(Apologies for being behind on the routine end-of-year predictions, but I was AFI -- away from Internet -- and too depressed with predictions to make the journey. Still, duty calls!)
- More depression for those who believe that security is important per se, and more profits for those who correctly balance risks with costs. We've pretty much buried the idea that security is a science and a business; the question is, can we integrate business and security?
- This is allied with ongoing confusion as to what is illegal and what is not on the net.
- KPMG shows that you can be too big to be criminal.
- Online Gambling: you can do it but you can't pay for it. 'It' in this case is sports betting, but not poker, and only if you are listed on the London bourse, but not if three quarters of a year have passed...

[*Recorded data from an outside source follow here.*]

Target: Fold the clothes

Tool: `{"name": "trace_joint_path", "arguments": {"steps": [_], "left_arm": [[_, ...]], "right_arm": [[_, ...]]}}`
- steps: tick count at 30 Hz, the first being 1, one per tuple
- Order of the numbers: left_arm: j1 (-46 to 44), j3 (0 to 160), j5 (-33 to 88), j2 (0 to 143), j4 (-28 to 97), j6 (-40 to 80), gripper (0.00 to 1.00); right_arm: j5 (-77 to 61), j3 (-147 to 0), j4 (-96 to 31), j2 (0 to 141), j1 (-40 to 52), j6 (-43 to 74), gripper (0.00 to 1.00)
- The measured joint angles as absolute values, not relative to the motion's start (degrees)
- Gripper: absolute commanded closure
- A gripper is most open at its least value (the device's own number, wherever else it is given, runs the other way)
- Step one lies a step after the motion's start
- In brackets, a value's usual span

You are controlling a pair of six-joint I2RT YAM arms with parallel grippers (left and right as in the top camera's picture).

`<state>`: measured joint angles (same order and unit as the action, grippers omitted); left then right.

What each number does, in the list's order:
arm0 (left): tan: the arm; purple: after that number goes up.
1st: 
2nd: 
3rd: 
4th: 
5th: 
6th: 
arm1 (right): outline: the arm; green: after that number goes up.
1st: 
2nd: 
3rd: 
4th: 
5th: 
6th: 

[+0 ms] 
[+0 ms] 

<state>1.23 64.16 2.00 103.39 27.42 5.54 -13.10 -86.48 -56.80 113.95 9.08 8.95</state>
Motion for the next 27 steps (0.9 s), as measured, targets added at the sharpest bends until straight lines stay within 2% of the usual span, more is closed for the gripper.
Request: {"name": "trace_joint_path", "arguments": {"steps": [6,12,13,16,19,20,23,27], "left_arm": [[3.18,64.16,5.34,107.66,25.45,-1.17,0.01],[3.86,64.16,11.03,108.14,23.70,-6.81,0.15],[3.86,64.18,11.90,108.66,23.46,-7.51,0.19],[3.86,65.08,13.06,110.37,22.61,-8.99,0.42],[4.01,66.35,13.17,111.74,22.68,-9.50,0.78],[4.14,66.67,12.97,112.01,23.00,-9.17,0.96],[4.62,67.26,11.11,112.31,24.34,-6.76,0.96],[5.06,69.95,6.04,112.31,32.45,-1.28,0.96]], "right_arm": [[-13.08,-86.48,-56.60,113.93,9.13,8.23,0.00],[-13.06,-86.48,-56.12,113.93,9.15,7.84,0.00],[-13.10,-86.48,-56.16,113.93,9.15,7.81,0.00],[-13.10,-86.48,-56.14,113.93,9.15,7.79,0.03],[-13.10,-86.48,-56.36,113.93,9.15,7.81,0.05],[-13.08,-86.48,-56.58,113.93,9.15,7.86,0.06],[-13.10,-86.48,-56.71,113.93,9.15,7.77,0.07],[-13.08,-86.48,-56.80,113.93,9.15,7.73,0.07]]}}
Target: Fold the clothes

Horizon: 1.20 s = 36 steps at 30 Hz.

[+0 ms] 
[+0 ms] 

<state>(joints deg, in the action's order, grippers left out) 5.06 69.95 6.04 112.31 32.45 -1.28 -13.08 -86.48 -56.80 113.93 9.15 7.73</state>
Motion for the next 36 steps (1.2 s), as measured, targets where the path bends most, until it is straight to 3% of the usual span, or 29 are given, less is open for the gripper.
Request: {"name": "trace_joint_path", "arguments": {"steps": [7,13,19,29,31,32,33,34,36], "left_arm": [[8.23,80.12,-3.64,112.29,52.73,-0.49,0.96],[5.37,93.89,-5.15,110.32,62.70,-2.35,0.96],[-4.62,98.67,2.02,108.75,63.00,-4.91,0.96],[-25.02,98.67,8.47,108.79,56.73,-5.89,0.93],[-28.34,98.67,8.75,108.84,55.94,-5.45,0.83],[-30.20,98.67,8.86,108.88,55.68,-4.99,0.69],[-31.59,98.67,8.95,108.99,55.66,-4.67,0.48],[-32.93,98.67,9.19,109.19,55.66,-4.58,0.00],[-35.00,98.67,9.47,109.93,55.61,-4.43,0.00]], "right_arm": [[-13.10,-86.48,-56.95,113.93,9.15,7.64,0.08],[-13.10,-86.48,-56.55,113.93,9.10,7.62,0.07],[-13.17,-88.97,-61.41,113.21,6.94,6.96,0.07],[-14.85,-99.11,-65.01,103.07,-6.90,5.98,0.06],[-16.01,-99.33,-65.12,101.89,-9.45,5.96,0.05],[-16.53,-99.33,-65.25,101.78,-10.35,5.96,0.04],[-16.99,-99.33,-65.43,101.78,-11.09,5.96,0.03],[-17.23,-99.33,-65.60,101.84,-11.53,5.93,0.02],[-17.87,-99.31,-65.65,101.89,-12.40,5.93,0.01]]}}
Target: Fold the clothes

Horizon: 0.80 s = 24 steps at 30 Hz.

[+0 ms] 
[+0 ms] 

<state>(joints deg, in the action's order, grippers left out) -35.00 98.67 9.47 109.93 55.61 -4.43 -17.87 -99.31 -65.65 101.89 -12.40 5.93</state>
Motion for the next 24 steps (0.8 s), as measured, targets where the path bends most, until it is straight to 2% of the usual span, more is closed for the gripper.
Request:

- Encrypted disks are great if are in the employ of the USG (see in boring link on crypto bakeoff), but not so great if you're hit with RIP. What does the US Ambassador to Great Britain do with his private emails?
- Or online payments are another; if we don't like you we'll accuse you of supporting child pornography and let you argue it before the judge. Closer to Financial Cryptography -- e-gold is the issuer that refuses to die. The real dirty secret is that the Feds are so deep into e-gold at this stage they won't kill it, even as they are trying to kill it. This is -- I can reveal from first hand -- something that the founder predicted. Unfortunately under this scenario, the integrity of gold, the privacy of the user base, and the founder are all optional; something that I predicted. Sometimes it is annoying to be right, but it downright sucks if you are still part of the scenario.
In echoes of the Sony versus Cuthbert mess of 2005, it all adds up to: "it's OK if you can get away with it," a message much reinforced by politics. There are no rules you can rely on, and everyone struggles to keep up with the results.
For this reason, I dub 2007 the year of the platypus! What more confabulated animal is there than our world?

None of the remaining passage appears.